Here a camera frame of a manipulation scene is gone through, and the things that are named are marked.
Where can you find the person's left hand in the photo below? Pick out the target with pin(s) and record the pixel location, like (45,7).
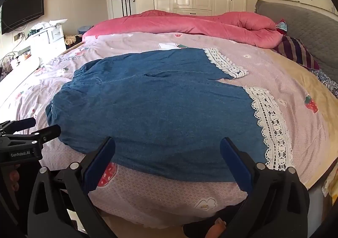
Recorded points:
(14,178)

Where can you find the person's foot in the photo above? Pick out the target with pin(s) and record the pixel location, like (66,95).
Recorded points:
(215,227)

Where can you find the tan bed sheet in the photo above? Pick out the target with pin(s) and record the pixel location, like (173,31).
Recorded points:
(311,87)

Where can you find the white drawer cabinet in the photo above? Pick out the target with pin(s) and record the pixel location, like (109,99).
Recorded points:
(47,40)

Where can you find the blue patterned cloth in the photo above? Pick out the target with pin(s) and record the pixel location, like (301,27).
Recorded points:
(328,82)

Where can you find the pink quilt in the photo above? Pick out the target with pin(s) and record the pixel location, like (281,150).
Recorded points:
(171,23)

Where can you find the blue bin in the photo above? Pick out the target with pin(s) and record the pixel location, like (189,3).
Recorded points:
(84,30)

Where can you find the wall power socket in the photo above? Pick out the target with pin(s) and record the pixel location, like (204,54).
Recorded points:
(19,37)

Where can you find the striped purple tan garment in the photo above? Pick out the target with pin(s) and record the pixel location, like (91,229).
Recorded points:
(295,50)

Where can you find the beige patterned bundle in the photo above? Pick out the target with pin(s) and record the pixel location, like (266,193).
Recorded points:
(71,40)

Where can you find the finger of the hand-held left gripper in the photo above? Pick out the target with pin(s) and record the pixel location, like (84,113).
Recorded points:
(25,123)
(48,132)

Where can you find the small teal red cloth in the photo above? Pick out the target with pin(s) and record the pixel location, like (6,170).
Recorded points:
(281,26)

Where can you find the grey quilted headboard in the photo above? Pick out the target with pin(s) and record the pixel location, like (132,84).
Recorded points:
(311,24)

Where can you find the black flat screen television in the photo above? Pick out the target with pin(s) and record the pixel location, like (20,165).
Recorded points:
(22,11)

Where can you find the pink strawberry print bedsheet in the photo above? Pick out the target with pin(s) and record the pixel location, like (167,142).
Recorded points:
(277,85)

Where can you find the blue denim lace-trimmed pants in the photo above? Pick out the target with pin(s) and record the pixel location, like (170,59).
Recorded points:
(158,100)

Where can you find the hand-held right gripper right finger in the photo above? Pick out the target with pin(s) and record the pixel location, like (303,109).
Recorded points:
(236,164)

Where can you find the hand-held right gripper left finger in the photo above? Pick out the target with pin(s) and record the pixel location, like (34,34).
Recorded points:
(101,164)

+ + + + + + +

| DIRECTIONS |
Look through the entries above; copy each line where the string "finger" appears.

| ANSWER TO THIS PROBLEM |
Where can you find the finger of the hand-held left gripper in the photo above? Pick out the target with pin(s) and record the pixel location, like (84,113).
Where can you find the hand-held right gripper right finger in the photo above? Pick out the target with pin(s) and record the pixel location, like (303,109).
Where can you find the hand-held right gripper left finger in the photo above? Pick out the target with pin(s) and record the pixel location, like (34,34).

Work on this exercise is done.